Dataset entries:
++++++++

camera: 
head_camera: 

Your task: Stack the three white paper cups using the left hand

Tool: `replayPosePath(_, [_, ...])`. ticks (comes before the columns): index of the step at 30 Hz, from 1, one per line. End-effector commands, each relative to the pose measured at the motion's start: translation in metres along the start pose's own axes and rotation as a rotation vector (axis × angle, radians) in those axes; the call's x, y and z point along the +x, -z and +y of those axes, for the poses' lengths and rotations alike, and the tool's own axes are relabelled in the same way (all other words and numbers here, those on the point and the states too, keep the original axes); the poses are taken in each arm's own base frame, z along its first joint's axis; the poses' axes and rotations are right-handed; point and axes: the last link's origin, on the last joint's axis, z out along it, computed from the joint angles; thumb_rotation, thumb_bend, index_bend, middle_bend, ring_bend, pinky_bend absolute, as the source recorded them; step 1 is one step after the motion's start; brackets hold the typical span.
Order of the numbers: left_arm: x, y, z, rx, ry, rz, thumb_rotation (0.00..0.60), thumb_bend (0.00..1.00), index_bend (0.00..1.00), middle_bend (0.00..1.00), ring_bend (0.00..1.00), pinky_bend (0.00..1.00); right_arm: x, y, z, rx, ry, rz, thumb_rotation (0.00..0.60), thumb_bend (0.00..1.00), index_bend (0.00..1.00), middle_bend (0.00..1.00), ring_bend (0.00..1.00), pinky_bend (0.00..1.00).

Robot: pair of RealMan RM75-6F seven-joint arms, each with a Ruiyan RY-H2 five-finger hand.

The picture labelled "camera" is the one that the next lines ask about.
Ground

++++++++

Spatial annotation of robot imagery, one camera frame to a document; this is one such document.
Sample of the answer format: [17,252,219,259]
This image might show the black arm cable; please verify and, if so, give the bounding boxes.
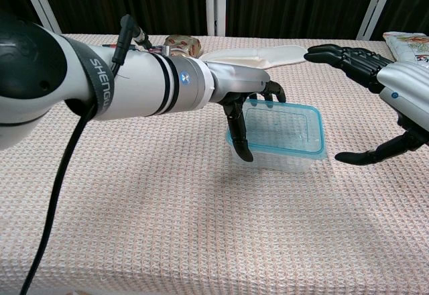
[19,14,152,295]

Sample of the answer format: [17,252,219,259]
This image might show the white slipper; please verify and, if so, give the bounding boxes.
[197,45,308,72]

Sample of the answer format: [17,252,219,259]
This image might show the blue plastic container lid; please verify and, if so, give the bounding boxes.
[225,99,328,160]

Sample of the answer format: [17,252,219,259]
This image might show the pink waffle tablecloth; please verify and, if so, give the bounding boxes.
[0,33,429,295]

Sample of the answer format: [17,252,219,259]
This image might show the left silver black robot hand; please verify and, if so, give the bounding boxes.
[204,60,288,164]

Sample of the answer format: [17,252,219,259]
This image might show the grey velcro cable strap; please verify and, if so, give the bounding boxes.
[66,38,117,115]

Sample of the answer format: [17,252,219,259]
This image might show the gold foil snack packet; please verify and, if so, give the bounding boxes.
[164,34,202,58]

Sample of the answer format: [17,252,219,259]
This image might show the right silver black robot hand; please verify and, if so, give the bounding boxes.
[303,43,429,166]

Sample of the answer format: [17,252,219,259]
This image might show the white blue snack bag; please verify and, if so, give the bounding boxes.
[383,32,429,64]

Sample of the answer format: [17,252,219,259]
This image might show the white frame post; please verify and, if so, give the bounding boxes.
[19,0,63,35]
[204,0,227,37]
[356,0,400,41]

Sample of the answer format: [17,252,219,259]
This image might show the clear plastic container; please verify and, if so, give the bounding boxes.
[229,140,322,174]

++++++++

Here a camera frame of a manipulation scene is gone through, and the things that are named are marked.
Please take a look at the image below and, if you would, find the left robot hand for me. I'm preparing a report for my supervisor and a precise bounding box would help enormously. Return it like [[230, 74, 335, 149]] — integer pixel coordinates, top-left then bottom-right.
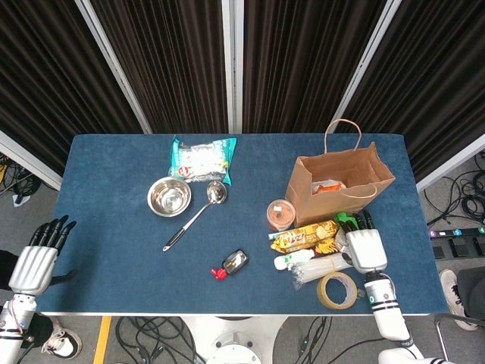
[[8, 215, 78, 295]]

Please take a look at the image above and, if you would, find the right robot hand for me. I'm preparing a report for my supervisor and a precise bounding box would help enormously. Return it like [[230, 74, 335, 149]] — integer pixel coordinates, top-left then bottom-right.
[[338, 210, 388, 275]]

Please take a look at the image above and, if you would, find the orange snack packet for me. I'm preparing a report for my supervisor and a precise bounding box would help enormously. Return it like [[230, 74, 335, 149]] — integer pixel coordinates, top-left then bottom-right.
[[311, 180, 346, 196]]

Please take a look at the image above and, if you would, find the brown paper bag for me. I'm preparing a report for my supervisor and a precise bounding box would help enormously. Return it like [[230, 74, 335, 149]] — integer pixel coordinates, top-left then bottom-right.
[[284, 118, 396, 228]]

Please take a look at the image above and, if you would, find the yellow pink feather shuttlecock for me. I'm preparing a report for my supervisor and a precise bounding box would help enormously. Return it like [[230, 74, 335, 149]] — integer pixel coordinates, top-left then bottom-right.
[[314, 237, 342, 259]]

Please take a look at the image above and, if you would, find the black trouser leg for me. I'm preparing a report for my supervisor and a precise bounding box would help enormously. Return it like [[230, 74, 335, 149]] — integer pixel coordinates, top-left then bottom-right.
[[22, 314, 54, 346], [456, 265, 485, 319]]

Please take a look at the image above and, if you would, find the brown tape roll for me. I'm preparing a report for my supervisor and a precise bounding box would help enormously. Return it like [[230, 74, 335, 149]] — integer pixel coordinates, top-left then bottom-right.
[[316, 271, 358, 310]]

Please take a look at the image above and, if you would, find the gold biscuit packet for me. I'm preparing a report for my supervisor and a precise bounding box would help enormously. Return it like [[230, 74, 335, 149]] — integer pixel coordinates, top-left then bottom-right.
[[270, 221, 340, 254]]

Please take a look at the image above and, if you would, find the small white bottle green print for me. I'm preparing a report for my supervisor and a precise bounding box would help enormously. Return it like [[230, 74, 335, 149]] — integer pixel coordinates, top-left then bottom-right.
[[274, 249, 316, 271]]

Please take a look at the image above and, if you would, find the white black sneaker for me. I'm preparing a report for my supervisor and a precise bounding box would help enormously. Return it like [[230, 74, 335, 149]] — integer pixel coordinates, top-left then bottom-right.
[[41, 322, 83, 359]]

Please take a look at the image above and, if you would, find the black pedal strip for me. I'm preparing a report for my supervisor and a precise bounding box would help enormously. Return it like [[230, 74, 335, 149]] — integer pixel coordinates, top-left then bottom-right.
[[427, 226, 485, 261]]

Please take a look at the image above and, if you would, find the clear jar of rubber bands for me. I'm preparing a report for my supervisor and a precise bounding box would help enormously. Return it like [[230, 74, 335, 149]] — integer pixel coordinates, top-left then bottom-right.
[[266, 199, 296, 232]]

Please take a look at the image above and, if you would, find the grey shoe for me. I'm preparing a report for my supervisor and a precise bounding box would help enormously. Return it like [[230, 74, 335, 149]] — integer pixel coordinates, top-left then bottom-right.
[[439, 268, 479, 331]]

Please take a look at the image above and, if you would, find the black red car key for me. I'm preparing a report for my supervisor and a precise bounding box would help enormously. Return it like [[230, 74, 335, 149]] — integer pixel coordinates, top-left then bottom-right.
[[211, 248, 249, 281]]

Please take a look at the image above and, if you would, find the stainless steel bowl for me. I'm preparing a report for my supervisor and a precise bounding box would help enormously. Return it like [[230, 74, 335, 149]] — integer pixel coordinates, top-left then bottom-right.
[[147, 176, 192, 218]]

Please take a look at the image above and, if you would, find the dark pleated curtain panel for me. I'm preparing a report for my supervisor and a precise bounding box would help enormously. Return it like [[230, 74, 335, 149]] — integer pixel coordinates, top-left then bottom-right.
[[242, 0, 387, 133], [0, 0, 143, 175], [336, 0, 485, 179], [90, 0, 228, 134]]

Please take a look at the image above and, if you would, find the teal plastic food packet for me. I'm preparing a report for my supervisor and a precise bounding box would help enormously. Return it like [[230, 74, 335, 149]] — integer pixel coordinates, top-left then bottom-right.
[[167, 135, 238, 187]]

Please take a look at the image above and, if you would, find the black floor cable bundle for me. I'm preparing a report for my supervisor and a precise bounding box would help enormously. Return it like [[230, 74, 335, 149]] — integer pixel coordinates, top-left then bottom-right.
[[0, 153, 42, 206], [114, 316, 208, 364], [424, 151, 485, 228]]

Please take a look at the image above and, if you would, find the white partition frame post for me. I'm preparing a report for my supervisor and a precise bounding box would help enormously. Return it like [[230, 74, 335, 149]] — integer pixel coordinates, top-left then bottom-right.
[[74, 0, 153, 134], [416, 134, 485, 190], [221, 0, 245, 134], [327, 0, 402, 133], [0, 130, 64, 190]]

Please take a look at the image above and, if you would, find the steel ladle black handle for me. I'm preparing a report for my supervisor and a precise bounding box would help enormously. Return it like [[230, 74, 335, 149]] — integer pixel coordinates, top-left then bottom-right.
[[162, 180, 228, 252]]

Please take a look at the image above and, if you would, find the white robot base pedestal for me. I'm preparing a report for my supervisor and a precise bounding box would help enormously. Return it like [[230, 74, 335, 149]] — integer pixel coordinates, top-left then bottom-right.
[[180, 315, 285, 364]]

++++++++

• **What the exercise asks**
In how many lines of the records does the word "that" appear? Give the number alone.

• **Answer space**
2